Instantly share code, notes, and snippets.

@mstefanro
Created July 10, 2012 22:33
Show Gist options
  • Star 0 You must be signed in to star a gist
  • Fork 0 You must be signed in to fork a gist
  • Save mstefanro/3086647 to your computer and use it in GitHub Desktop.
Save mstefanro/3086647 to your computer and use it in GitHub Desktop.
pickle4 midterm report
Abstract
===============================================================================
As has been initially described in my proposal, my work until midterm involved
improving the python version of pickle with the suggestions in PEP 3154 [1].
The progress so far has been tagged in the picklev4 repository at [2], under
the tag pickle4-midterm.
Features
===============================================================================
Here follows a list of the improvements which were made:
1) pickling of very large bytes and strings
- not yet tested, need a PC with lots of memory or a smarter way to
test (such as creating a NullStream which simply drops everything
written to it except for the first few bytes and an object which
behaves like a very large bytes but doesn't actually store the data).

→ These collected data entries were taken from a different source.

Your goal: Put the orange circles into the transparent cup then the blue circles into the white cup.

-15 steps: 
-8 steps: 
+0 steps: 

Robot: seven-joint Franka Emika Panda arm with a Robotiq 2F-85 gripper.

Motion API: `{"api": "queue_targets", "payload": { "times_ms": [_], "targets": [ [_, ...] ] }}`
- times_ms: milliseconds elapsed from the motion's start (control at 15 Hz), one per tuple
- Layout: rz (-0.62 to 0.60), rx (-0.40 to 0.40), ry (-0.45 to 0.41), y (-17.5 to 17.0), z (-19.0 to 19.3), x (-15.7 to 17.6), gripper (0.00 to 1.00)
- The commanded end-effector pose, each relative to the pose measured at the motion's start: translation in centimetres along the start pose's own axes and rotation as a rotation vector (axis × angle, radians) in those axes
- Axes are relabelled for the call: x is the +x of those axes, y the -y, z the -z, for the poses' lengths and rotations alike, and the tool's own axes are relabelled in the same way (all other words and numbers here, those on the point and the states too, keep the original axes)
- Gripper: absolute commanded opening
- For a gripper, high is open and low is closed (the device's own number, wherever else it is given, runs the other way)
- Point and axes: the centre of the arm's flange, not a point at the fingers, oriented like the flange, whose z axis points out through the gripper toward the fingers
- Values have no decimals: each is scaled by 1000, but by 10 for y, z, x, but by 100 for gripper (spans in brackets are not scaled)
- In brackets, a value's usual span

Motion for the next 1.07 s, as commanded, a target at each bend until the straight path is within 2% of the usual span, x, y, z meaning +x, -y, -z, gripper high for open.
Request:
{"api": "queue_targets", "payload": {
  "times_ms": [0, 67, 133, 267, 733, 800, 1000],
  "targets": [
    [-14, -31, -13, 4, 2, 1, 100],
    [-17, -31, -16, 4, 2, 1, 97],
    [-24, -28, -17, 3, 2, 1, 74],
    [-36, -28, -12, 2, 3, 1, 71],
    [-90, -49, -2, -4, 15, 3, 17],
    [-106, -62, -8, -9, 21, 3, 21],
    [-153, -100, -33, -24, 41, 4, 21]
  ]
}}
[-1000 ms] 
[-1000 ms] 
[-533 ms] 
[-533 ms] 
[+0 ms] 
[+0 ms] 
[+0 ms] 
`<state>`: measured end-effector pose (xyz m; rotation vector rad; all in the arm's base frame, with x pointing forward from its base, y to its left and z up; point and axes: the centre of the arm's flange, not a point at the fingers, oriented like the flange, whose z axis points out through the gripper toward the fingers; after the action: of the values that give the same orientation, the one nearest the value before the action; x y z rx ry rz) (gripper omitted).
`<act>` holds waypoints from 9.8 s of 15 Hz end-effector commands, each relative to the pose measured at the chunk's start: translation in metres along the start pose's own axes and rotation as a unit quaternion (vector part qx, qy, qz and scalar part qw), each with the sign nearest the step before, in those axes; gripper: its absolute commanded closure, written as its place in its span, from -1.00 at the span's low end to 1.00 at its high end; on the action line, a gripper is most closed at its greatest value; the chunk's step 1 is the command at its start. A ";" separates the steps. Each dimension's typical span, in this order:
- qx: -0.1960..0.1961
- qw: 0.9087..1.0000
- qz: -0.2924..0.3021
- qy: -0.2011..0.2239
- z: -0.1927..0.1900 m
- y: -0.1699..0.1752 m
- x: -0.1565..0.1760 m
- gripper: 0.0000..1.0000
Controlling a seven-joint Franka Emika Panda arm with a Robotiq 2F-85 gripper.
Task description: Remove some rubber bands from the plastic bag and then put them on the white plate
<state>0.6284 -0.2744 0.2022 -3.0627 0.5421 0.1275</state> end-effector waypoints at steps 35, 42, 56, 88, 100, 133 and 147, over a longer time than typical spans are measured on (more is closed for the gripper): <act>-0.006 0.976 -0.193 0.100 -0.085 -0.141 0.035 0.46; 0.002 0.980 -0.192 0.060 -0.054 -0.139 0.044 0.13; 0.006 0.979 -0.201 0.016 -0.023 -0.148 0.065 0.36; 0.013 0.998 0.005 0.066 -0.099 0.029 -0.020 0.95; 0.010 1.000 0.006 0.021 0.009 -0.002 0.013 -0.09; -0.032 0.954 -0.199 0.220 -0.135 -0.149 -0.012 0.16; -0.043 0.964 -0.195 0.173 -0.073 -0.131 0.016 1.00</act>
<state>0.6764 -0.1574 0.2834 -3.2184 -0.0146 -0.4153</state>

2) more space-efficient pickling of small strings and bytes.
Tested by: test_v4_efficient_unicode, test_v4_efficient_binbytes
3) native pickling with sets and frozensets, with support for
self-referential sets and frozensets.
Tested by: test_v4_sets, test_v4_set_refs, test_v4_sets_opcodes,
test_v4_cycles
4) removed the BINPUT opcode (the pickler and unpickler now agree to use
the same indexing technique and agree on which opcodes memoize
something).
Tested by pretty much all of the tests, because unpickling would fail
if the strategy won't be consistent between the pickler and the
unpickler.
5) better error checking in v4 and more consistent exceptions are raised
(typically only UnpicklingError, EOFError and MemoryError should be
raised by the unpickler in sane conditions).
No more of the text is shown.